Giter VIP home page Giter VIP logo

predict-an-event-with-fairness-explainability-robustness-using-ai-360-toolkit's Introduction

Predict an event with fairness, explainability & robustness using AI fairness 360 toolkit.

In this Code Pattern, we will use diabetes data to predict whether a person is prone to have diabetes or not. We will explore Fairness, explainability & robustness of the predictive models and enhance the effectiveness of the AI predictive system.

The Code Pattern demonstrates the end-to-end solution :

  • Check the Fairness of the Diabetes Dataset using the Fairness Tool kit.
  • Develop the Model.
  • Explain the Model using the Explainability toolkit.

The Code Pattern shares the generic code template for the entire end-to-end process of the above three steps. Therefore, it can used to plugin any Dataset that a developer wants to explore the fairness and explainability for.

What is Fairness?

Fairness is the process of understanding bias introduced by your data, and ensuring your model provides equitable predictions across all demographic groups. Rather than thinking of fairness as a separate initiative, it’s important to apply fairness analysis throughout your entire ML process, making sure to continuously reevaluate your models from the perspective of fairness and inclusion. This is especially important when AI is deployed in critical business processes, like credit application reviews and fraud detection, that affect a wide range of end users.

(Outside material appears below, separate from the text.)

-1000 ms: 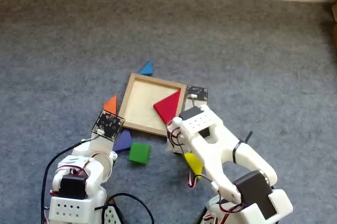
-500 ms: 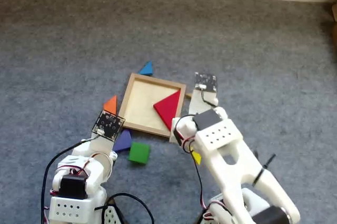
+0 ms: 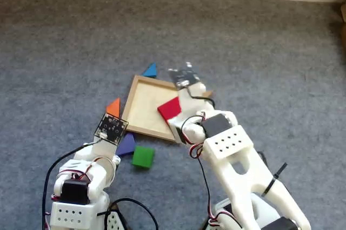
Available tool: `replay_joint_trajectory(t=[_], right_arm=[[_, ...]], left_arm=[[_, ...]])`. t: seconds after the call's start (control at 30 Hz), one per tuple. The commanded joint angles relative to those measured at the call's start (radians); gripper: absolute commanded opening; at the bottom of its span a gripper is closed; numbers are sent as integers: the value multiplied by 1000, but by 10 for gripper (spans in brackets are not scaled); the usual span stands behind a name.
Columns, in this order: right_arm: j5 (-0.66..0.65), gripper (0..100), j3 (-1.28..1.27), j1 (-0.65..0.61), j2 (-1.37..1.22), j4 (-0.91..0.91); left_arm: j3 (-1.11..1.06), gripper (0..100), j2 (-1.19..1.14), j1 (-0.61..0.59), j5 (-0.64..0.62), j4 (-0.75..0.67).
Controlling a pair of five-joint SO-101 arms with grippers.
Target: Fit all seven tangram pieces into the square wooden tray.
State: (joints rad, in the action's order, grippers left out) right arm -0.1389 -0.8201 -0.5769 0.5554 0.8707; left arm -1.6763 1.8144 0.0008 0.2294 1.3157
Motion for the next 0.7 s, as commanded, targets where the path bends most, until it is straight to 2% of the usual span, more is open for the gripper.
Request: replay_joint_trajectory(t=[0.0, 0.13, 0.3, 0.4, 0.47, 0.57, 0.67], right_arm=[[-170, 161, 68, 16, 39, -142], [-269, 104, 68, 16, 39, -225], [-270, 89, 68, 31, 24, -225], [-126, 133, 74, 82, -39, -214], [-40, 194, 82, 124, -108, -139], [23, 288, 193, 142, -228, 2], [63, 308, 318, 142, -363, 125]], left_arm=[[-19, 7, 5, -4, -6, 5], [-19, 7, 5, -4, -6, 5], [-19, 7, 5, -4, -6, 5], [-19, 7, 5, -4, -6, 5], [-19, 7, 5, -4, -6, 5], [-19, 7, 5, -4, -6, 5], [-19, 7, 5, -4, -6, 5]])
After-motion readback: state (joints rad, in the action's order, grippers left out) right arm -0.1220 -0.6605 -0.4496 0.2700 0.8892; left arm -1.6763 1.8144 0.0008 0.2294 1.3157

How does the fairness algorithm work?

The bias mitigation algorithm can be applied in three different stages of model building. These stages are pre-processing, in-processing & post-processing. The below diagram demonstrates how it works.

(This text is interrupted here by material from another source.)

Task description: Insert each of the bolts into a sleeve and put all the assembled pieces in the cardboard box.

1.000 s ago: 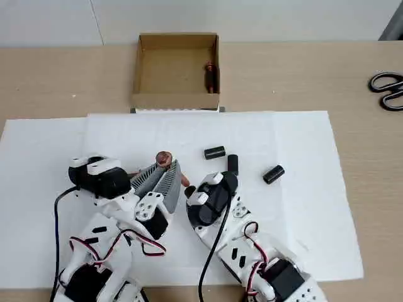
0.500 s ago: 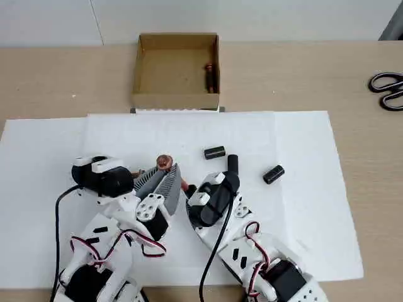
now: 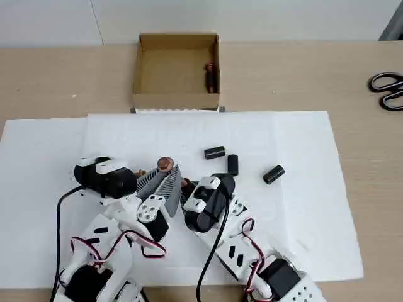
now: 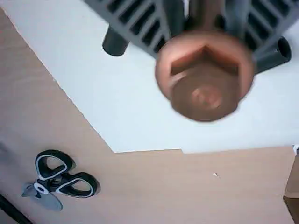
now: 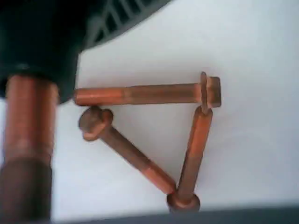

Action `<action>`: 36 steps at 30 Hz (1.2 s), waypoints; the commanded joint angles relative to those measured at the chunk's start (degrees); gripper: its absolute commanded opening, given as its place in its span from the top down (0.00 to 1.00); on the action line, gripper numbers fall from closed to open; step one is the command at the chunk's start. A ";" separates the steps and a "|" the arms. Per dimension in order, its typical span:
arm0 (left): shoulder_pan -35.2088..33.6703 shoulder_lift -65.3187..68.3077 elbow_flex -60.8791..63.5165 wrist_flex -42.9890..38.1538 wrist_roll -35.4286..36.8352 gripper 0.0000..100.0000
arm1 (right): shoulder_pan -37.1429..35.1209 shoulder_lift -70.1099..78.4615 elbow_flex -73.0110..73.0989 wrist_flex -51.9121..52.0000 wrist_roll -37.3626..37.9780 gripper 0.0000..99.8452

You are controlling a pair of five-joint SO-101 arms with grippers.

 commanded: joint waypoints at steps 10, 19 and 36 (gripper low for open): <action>-1.14 -0.53 1.10 0.09 0.88 0.99 | -0.31 -0.48 -2.20 -4.44 1.32 1.00; -1.93 -0.53 7.08 0.09 0.79 0.99 | -0.31 -0.48 -2.02 -8.57 4.57 1.00; 5.27 -0.53 9.89 6.51 -1.67 0.99 | -0.31 -0.48 -2.02 -8.84 5.80 1.00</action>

The AIF360 Python package contains nine different algorithms, developed by the broader algorithmic fairness research community, to mitigate that unwanted bias. They can all be called in a standard way, very similar to scikit-learn’s fit/predict paradigm.

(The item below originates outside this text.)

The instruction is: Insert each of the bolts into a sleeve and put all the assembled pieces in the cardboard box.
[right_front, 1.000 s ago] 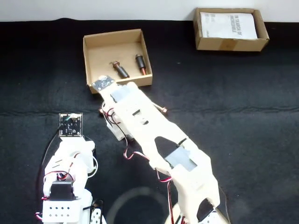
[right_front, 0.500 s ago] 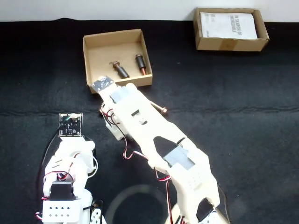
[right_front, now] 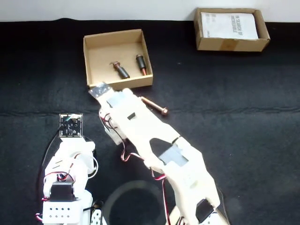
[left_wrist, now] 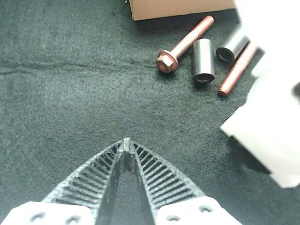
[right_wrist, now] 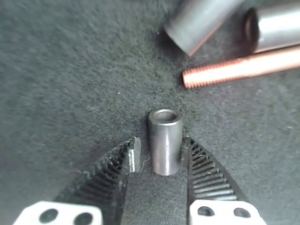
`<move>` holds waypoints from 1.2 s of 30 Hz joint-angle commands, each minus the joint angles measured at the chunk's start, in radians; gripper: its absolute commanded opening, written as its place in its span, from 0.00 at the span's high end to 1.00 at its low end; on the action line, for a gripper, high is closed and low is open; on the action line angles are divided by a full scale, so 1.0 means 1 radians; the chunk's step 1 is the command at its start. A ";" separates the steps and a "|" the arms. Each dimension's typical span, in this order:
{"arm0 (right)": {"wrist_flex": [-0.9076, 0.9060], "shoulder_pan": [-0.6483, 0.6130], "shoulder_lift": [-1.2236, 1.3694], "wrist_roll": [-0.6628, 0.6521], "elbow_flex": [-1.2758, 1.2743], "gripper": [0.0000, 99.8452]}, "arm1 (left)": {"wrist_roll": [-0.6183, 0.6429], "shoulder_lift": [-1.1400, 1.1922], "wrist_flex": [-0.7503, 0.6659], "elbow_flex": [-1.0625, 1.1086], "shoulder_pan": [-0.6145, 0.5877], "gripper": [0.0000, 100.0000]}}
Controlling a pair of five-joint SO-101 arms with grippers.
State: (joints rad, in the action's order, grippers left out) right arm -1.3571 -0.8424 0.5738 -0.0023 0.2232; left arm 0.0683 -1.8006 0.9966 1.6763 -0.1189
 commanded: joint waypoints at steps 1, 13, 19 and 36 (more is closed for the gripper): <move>0.004 0.001 0.012 0.008 0.012 0.86 | -0.003 -0.012 -0.008 0.019 -0.013 0.99; -0.002 0.008 0.021 0.003 0.061 0.99 | -0.003 -0.013 -0.009 0.019 -0.013 0.99; -0.139 0.042 0.022 0.002 0.199 0.99 | -0.003 -0.012 -0.011 0.019 -0.013 0.99; -0.407 0.208 -0.143 0.008 0.697 0.99 | -0.003 -0.010 -0.011 0.019 -0.013 0.99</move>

For specific details refer to the Code Pattern

What is Explainability?

Explainability of a Machine Learning Model refers to unveiling of the black box model which just makes the prediction or give the recommendation to the White box which actually gives the details of the underlying mechanism and pattern identified by the model for a particular Dataset. There are multiple reasons why we need to understand the underlying mechanism of the Machine learning Models

  • Human Readability.
  • Bias Mitigation.
  • Justifiability.
  • Interpretability.

How does Explainability work?

AI Explainability 360, a comprehensive open source toolkit of state-of-the-art algorithms that support the interpretability and explainability of machine learning models. Currently, AI explainability 360 toolkit provides eight state-of-the-art explainability algorithms that can add transparency throughout AI systems. Depending on the requirement and subjected to the problem statement you can choose them appropriately. The algorithms are explained in detail on this link.)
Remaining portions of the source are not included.